While Pansy had stumbled backwards in a straight line, the goblin had taken a more strategic approach, seeking cover behind the same knot of overgrown roots they had popped out from.

If Pansy squinted, she could just make them out.

But in the ever-waning daylight, who knew how long that would last.

In many ways, the goblin appeared exactly as Pansy had imagined: dark green hair; green skin; clothes in varying shades of brown and gray, all held together by scraps of fabric and a prayer.

And yet, their features were also softer, rounder, even when doused in the gnarled, twisting shadows of the forest. With sharp cheekbones and an intense, lash-lined gaze, the goblin was almost – dare Pansy say it? – cute.

To think, she had an entire bookshelf’s worth of Wolf Banefoot books at home, and none of them had prepared her for this. But she could hardly expect stories about the greatest halfling hero to wax poetic about the very goblins he was fighting.

Speaking of: was this goblin going to fight her?

The goblin was still frozen in a strange half-crouch, their muscles pulled bowstring-taut beneath the gray weight of their cloak. While one hand gripped the curve of an immense tree root, the other extended behind them, palm flat and out, almost as if they were telling someone to wait.

But who? Pansy sucked in a sharp breath, panic squeezing around her throat like a vice.

Her gaze swiveled away from the goblin, searching, instead, beyond.

There, she found not another goblin as she’d feared, but a familiar thief, pink and potbellied, its head cocked slightly to one side. A goblin’s accomplice. Of course.

Had the goblin stolen the pig? she wondered, only to nearly scoff at herself for having deigned to ask such a silly question. They were a goblin. Surely, that was answer enough.

No sooner had Pansy glimpsed the creature than the goblin left cover and came back into her line of sight. Don’t you dare, blazed the silent accusation, knife-bright behind a tangled veil of moss-dark hair. No words had been spoken. Yet Pansy heard them all the same.

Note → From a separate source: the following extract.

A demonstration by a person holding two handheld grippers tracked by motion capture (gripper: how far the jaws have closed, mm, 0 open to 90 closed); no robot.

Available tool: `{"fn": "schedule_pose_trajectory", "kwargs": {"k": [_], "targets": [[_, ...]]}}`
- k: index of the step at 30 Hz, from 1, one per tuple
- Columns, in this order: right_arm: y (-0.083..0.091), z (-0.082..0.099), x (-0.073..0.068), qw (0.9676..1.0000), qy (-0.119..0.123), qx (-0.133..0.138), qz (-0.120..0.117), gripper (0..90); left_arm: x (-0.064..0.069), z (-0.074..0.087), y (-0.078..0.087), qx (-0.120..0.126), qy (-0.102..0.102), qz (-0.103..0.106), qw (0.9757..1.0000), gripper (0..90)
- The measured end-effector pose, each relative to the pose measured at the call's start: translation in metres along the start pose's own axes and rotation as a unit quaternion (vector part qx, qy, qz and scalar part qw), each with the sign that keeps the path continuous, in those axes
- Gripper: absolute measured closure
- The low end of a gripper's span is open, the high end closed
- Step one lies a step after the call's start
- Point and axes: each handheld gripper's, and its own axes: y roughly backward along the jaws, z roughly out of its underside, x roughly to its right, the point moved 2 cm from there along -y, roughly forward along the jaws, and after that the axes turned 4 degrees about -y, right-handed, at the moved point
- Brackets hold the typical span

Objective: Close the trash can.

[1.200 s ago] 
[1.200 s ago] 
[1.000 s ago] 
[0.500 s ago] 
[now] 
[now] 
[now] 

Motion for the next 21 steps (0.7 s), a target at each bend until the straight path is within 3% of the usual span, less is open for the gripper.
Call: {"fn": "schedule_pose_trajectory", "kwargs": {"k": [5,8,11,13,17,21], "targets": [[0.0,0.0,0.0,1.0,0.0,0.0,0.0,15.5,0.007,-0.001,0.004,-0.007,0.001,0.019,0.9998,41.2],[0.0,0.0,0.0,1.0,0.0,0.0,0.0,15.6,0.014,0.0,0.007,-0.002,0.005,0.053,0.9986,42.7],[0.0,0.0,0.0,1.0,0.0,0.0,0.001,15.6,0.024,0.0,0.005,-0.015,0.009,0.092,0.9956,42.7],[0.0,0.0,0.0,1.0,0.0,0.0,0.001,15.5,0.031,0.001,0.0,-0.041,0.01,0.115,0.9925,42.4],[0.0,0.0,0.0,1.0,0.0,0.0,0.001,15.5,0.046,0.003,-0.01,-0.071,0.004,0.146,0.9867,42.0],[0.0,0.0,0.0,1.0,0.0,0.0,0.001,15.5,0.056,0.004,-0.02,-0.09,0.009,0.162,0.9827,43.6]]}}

“I’m not going to hurt your pig,” she snapped, the hot swell of her own indignation shattering the uneasy silence between them. “I came out here to gather some ingredients. That’s all.”

A beat. Just long enough for the goblin’s long ears to unpin from their skull. “I didn’t know halflings foraged.” Their voice was surprisingly soft – almost pleasantly so – but oddly devoid of inflection, particularly when compared to the way Pansy’s neighbors in Haverow spoke.